Preparation phase Initial phase where tests upload objects to populate test data before measuring performance. Preparation time does not count toward performance measurements.
Measurement phase Phase where tests execute target operations and collect performance data. The test duration controls how long this phase runs.
Storage terms
Erasure coding Data protection technique that splits objects into data and parity blocks distributed across drives. Provides durability with less storage overhead than replication.
First-byte latency Time from request initiation to receiving the first byte of response data. Reveals network and processing overhead before data transfer begins.
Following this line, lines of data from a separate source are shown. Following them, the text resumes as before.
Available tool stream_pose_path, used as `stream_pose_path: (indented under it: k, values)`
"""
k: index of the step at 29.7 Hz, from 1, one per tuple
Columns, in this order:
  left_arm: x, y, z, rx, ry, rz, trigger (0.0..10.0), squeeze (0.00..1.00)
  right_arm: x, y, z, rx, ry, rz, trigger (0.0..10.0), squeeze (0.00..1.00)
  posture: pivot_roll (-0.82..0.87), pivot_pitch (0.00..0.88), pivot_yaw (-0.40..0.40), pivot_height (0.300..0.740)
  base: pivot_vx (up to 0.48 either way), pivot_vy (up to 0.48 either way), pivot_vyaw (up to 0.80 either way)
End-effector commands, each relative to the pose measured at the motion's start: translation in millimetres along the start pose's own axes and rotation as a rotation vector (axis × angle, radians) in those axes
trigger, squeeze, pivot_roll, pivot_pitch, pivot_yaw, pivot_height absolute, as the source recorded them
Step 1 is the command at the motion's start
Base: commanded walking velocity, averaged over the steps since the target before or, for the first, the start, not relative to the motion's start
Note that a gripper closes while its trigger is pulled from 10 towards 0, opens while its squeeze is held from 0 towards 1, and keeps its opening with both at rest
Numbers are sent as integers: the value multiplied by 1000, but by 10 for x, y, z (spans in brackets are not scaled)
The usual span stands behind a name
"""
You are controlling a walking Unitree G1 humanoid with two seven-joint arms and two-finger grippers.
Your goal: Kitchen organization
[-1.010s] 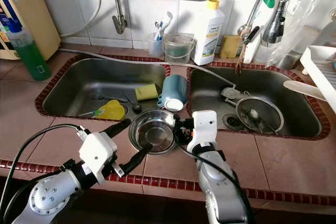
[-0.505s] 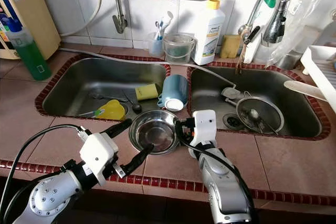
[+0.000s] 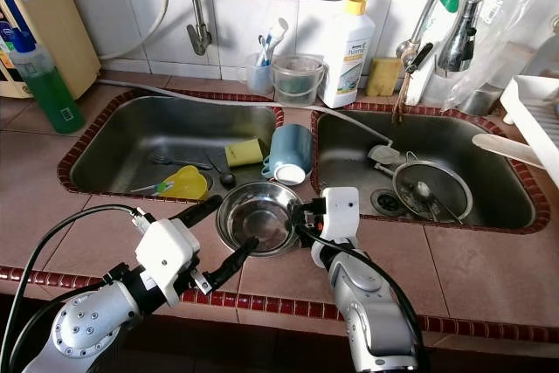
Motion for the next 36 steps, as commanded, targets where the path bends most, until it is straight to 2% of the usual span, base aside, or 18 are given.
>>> stream_pose_path:
  k: [1, 13, 21, 31, 32, 33, 34, 35, 36]
  values:
    - [-38, 64, 10, -14, -14, 18, 10000, 0, -15, -22, 7, 19, 9, 13, 0, 0, -117, 47, -28, 740, 0, 0, 0]
    - [-40, 106, 48, -32, -15, 31, 10000, 0, -10, 43, 28, 11, 33, 81, 0, 0, -117, 30, -40, 740, 0, 0, 0]
    - [-30, 114, 93, -41, -23, 43, 10000, 0, -45, 164, 50, -25, 42, 132, 0, 0, -123, 1, -43, 740, 0, 0, 0]
    - [8, 144, 132, -56, -13, 58, 10000, 0, 16, 375, 73, -106, 78, 136, 0, 0, -119, 0, -47, 740, 0, 0, 0]
    - [16, 146, 136, -56, -10, 61, 10000, 0, 26, 420, 73, -128, 86, 123, 4902, 0, -117, 0, -48, 740, 0, 0, 0]
    - [21, 146, 138, -56, -9, 64, 10000, 0, 37, 445, 70, -140, 95, 115, 4902, 0, -117, 0, -48, 740, 0, 0, 0]
    - [23, 146, 139, -56, -7, 66, 10000, 0, 53, 474, 64, -155, 105, 97, 9490, 0, -117, 0, -48, 740, 0, 0, 0]
    - [29, 147, 140, -57, -5, 65, 10000, 0, 66, 510, 62, -173, 110, 85, 10000, 0, -117, 0, -46, 740, 0, 0, 0]
    - [42, 147, 144, -59, 1, 61, 10000, 0, 82, 566, 63, -197, 118, 86, 10000, 0, -117, 0, -46, 740, 0, 0, 0]
Point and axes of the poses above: a point about 5 cm out from each wrist's last joint towards the gripper, its own z axis pointing out of the wrist towards the gripper, its own y axis along the axis of the wrist's last joint, x = y × z, the point moved 6 cm from there along z, pointing out of the wrist towards the gripper, and after that the axes turned 9 degrees about -z, right-handed, at the moved point
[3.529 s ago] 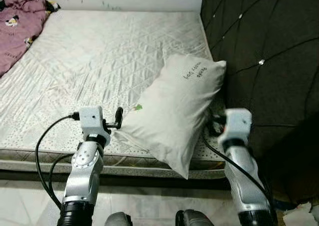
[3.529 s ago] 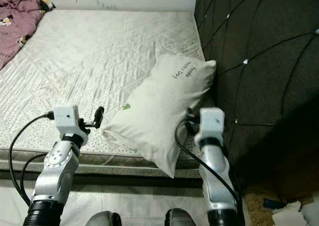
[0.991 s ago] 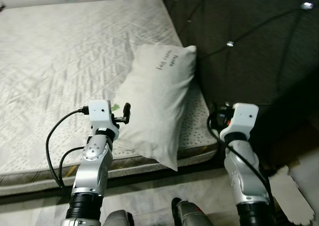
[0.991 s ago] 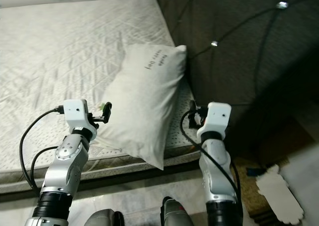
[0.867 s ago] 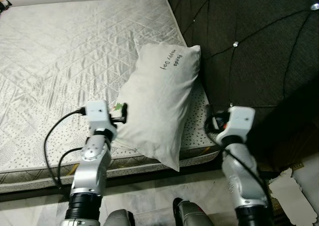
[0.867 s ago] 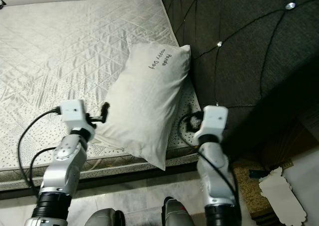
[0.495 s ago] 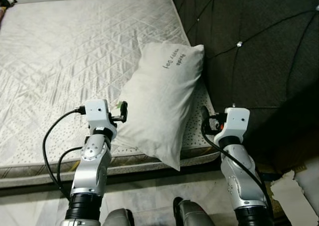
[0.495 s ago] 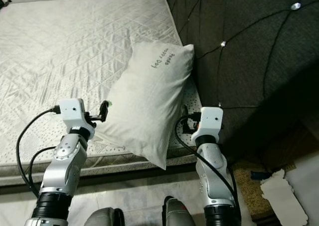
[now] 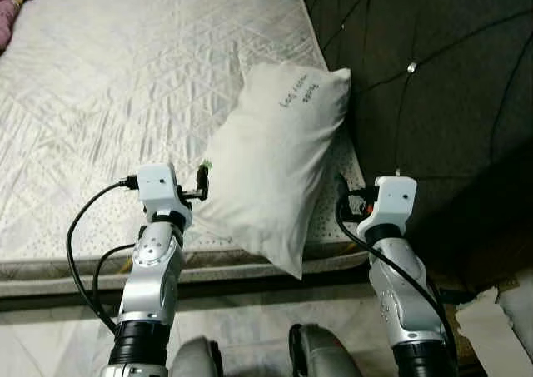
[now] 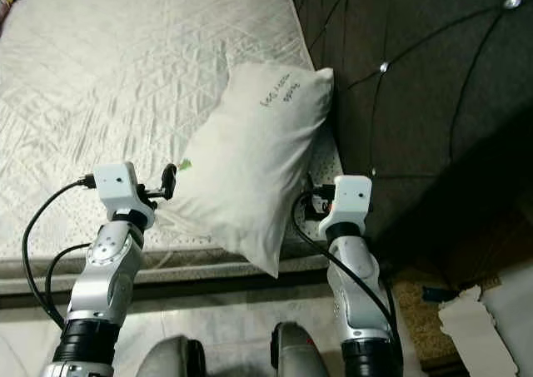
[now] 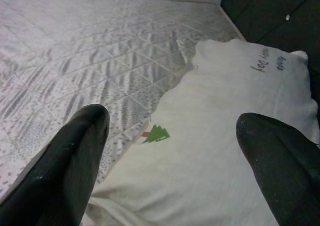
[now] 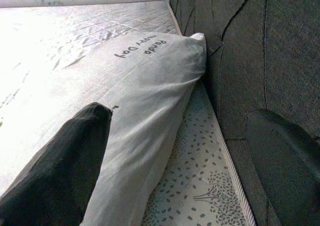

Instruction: Clean up the room

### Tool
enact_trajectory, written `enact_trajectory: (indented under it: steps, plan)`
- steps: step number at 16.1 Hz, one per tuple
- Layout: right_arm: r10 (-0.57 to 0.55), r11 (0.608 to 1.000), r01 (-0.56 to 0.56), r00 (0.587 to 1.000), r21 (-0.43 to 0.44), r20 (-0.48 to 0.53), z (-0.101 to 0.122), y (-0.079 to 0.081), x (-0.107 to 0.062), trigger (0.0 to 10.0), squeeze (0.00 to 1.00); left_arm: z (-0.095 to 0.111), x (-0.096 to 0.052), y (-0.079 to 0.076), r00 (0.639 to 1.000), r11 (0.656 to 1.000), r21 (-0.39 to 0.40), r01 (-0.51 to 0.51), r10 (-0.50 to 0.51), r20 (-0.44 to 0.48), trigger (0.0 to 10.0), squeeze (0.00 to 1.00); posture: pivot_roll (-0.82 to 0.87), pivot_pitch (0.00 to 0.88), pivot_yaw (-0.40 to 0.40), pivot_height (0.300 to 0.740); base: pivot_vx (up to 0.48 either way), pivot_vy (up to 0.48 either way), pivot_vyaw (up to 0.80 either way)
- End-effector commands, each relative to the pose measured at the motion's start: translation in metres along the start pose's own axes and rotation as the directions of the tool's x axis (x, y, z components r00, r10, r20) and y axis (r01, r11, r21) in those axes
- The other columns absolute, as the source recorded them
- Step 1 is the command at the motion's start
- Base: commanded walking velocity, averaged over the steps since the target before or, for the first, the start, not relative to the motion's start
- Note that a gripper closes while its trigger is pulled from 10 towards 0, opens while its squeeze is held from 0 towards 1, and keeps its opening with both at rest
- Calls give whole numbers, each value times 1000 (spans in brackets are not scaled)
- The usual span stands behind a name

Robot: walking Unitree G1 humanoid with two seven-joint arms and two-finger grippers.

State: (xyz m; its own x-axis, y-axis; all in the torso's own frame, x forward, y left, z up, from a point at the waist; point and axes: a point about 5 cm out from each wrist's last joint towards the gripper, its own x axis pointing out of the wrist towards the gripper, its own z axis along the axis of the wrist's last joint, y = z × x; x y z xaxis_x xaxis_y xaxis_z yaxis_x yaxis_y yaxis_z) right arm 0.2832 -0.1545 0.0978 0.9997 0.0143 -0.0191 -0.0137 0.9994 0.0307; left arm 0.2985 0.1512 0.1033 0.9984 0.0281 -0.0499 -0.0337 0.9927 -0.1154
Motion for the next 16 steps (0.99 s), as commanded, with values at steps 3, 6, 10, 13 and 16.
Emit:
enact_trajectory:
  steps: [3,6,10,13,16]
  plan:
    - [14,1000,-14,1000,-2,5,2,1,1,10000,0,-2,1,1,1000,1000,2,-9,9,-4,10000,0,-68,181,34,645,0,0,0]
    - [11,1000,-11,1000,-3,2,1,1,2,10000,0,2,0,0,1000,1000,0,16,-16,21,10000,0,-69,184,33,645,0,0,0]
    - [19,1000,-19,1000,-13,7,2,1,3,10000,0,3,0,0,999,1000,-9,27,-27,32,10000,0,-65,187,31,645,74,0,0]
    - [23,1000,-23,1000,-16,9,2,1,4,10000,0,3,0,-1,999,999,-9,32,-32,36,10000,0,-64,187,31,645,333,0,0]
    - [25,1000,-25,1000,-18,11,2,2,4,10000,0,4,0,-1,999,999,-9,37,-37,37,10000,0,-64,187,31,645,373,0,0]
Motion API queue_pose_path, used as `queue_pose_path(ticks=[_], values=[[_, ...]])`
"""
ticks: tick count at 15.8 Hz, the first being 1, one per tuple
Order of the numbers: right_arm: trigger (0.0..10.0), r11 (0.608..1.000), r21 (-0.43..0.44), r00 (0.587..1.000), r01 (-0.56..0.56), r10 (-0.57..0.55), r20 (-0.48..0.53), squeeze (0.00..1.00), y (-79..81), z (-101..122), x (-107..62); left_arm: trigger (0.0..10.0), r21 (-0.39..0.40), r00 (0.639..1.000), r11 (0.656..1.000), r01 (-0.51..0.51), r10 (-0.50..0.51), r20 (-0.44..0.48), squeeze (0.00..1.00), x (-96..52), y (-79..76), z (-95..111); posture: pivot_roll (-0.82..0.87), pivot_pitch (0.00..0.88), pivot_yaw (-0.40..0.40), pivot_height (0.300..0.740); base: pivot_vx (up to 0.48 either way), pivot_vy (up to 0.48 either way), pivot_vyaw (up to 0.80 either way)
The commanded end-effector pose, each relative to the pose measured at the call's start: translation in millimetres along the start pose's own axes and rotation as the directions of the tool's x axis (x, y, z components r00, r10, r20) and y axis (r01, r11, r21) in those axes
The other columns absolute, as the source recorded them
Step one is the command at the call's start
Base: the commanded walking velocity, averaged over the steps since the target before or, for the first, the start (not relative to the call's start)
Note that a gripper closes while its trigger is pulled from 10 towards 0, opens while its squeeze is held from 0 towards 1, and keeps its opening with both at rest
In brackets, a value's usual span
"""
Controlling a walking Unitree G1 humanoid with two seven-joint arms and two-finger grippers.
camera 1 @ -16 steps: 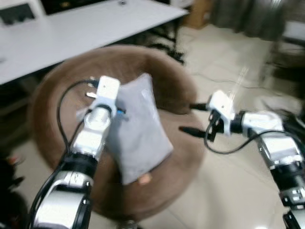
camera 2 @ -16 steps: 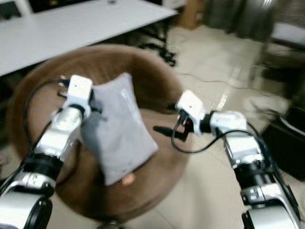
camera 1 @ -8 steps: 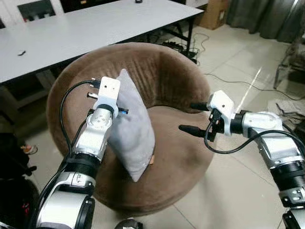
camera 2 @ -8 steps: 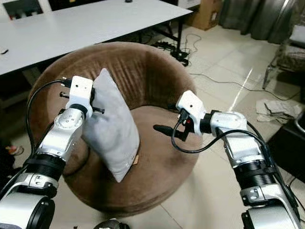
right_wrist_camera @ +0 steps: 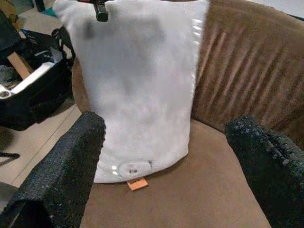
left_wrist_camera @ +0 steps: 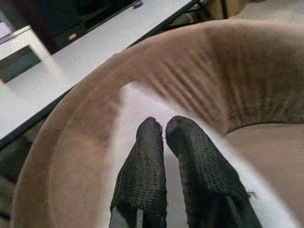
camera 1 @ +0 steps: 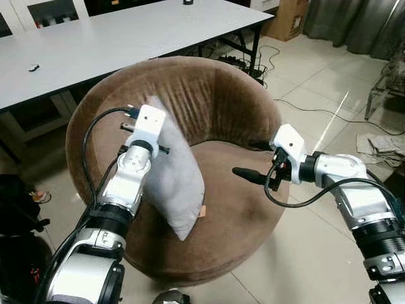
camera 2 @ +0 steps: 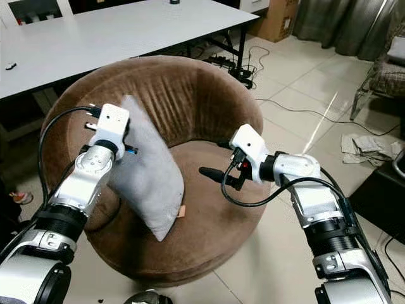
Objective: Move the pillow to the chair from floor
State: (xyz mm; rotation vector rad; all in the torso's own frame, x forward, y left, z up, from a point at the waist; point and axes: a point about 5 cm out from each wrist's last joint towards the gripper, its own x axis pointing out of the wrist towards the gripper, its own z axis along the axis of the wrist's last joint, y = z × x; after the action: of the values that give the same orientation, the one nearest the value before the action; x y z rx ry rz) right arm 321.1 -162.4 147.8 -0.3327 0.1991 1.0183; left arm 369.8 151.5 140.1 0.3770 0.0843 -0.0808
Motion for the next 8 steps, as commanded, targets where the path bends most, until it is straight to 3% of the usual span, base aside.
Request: queue_pose_path(ticks=[1, 4, 6, 7, 8], values=[[10.0, 1.000, 0.005, 1.000, 0.000, 0.000, 0.003, 0.00, 2.2, 0.5, 1.3, 10.0, 0.001, 1.000, 1.000, 0.016, -0.016, 0.003, 1.00, 0.4, -2.2, 0.2, -0.10, 0.000, 0.053, 0.740, 0.000, 0.000, 0.00], [10.0, 1.000, 0.016, 1.000, -0.003, 0.003, 0.005, 0.00, 6.1, -1.3, 3.2, 10.0, 0.019, 1.000, 1.000, 0.017, -0.017, 0.002, 1.00, 1.7, -3.1, -0.3, -0.10, 0.000, 0.054, 0.740, 0.000, 0.000, 0.00], [10.0, 1.000, 0.026, 1.000, 0.004, -0.004, 0.010, 0.00, 7.0, -1.8, 4.2, 10.0, -0.043, 0.999, 0.999, 0.016, -0.017, -0.039, 1.00, 1.9, -3.3, -3.2, -0.10, 0.000, 0.054, 0.740, 0.000, 0.000, 0.00], [10.0, 0.999, 0.038, 1.000, 0.021, -0.022, 0.020, 0.00, 7.1, -1.5, 5.9, 10.0, -0.041, 1.000, 0.999, 0.013, -0.014, -0.026, 0.00, 2.4, -3.0, -2.0, -0.10, 0.000, 0.054, 0.740, 0.000, 0.000, 0.00], [10.0, 0.997, 0.057, 0.998, 0.047, -0.049, 0.032, 0.00, 6.5, -1.1, 9.0, 10.0, -0.071, 0.999, 0.997, 0.018, -0.020, -0.029, 0.00, 2.5, -3.9, -3.0, -0.10, 0.000, 0.054, 0.740, 0.000, 0.000, 0.00]])
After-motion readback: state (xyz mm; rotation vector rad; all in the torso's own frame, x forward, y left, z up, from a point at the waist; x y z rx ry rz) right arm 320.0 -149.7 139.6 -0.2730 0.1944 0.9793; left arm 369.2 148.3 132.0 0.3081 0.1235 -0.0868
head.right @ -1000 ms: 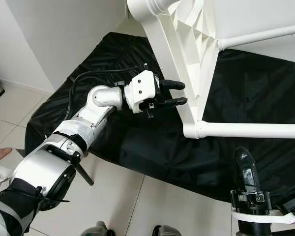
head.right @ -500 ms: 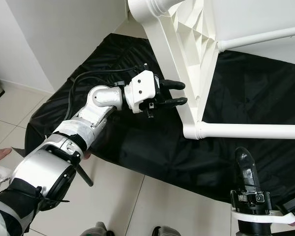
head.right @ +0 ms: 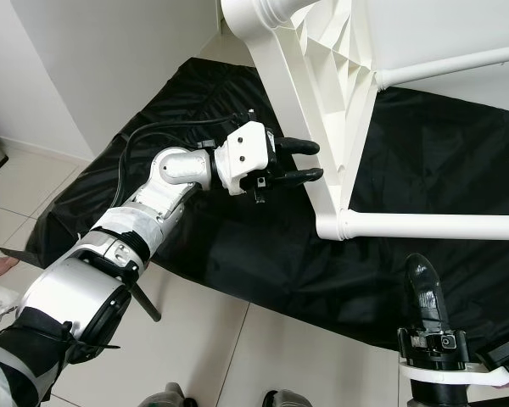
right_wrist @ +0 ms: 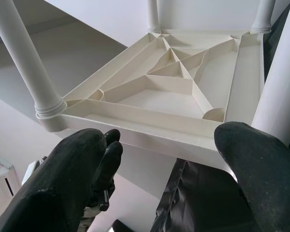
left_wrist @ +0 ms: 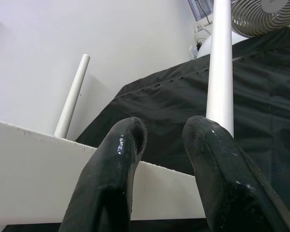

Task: Building children table

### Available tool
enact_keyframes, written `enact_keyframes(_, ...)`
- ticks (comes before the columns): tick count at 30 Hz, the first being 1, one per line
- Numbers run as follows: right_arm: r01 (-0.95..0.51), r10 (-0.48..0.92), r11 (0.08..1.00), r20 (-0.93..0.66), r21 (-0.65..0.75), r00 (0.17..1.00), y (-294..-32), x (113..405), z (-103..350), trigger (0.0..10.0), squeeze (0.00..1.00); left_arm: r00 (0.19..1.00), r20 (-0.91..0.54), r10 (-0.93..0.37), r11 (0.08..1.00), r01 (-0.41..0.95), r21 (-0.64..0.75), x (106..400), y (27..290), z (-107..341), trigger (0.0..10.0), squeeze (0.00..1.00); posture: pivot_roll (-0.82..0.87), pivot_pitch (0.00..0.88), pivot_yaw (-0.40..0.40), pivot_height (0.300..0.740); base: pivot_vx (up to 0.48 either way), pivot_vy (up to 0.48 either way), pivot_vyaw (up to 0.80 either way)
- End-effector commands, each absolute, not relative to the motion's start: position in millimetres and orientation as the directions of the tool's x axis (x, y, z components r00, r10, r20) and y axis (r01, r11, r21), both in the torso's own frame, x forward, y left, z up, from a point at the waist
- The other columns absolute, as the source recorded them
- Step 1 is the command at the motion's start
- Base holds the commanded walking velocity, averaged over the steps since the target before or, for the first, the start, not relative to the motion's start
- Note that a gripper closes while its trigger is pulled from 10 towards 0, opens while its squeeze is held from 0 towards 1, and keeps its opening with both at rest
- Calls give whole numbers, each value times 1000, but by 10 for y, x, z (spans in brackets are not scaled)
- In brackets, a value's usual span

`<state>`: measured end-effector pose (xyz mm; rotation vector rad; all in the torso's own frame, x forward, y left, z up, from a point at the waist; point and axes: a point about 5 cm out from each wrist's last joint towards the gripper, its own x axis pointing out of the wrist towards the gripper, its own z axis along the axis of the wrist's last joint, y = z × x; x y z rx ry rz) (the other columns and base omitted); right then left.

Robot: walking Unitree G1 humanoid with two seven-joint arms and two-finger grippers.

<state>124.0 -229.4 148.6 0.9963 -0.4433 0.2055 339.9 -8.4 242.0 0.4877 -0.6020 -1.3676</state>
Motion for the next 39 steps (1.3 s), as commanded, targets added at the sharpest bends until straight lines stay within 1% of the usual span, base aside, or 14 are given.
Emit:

Multipart upload S3 upload method that splits large objects into parts uploaded independently. Improves reliability and enables parallel uploads for better performance.
Object versioning S3 feature that preserves multiple variants of each object. Every modification creates a new version rather than overwriting the existing object.
S3 Express One Zone AWS storage class optimizing for single-digit millisecond latency. Supports unique operations like append that standard S3 does not provide.
Performance terms
Latency percentile Statistical measure showing response time at a specific percentage of operations. p99 means 99% of operations completed within the reported time.
Operations per second Count of completed S3 operations per second regardless of object size. Represents request processing rate rather than data throughput.
Tail latency Performance of the slowest operations typically measured at p99 or p99.9. High tail latency indicates some operations experience significantly worse performance.
Throughput Rate of data transfer measured in MB/s for operations that move data. Represents bandwidth utilization for uploads and downloads.
Technical terms
CRC merging Checksum calculation technique allowing incremental updates without recalculating entire object checksums. Required for append operations to efficiently validate data integrity.
Trailing headers HTTP headers sent after the request or response body completes. Used for checksums calculated during data transfer rather than before.
WebSocket Protocol providing persistent bidirectional communication between coordinator and clients. Enables real-time test coordination for distributed testing.